No CDL is required, though having held one previously is common and provides credibility with drivers. Some carriers prefer it; most don't require it. What matters more is a deep understanding of FMCSA regulations, HOS rules, driver qualification requirements, and the practical realities of over-the-road operations.
What does driver retention have to do with operations management?
Driver turnover is one of the largest cost drivers in trucking — replacing a driver costs $5,000–$15,000 when accounting for recruiting, onboarding, and the productivity gap. Operations managers directly influence retention through how their dispatch teams treat drivers, how equipment is maintained, and how pay and home time policies are structured. The best operations managers see retention as an operational metric, not just an HR metric.

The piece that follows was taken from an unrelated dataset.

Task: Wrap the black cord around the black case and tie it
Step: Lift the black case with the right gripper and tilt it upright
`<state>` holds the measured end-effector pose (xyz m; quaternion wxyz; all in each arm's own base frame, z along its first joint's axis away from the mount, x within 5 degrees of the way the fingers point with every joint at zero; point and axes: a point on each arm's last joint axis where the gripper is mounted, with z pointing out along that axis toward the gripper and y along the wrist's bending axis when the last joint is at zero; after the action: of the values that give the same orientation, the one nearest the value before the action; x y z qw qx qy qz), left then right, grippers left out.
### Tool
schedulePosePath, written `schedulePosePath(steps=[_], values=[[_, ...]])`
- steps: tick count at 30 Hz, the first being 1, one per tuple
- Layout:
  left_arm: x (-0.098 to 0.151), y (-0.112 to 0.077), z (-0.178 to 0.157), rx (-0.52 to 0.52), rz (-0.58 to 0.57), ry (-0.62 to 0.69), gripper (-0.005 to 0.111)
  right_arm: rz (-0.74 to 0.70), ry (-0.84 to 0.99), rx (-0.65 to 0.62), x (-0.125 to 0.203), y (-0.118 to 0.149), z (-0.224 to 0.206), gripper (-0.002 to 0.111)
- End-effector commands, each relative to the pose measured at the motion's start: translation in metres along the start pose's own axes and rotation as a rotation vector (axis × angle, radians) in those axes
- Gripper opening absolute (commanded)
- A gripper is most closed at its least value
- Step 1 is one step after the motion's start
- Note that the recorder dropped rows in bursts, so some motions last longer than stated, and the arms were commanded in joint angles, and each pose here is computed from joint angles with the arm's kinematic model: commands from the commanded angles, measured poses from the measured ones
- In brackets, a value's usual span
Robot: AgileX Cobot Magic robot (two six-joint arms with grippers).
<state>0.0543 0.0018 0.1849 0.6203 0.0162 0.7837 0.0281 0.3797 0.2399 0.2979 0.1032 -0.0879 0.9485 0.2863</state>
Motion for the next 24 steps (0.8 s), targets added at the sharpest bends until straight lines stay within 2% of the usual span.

How is technology changing the operations manager role?
TMS analytics, AI-assisted load optimization, and real-time ELD data have given operations managers much better visibility into performance. The role now requires comfort with data analysis — interpreting dashboards, identifying cost drivers, and making decisions based on trends rather than anecdote. Managers who can use technology to reduce empty miles and improve driver utilization deliver measurable financial results.
What are the career paths above Trucking Operations Manager?
The next step is typically VP of Operations, Director of Transportation, or General Manager of a terminal or division. At large carriers, regional VP roles involve multi-terminal P&L responsibility. Some operations managers move into consulting, carrier sales, or supply chain director roles at large shippers who need people who understand carrier operations from the inside.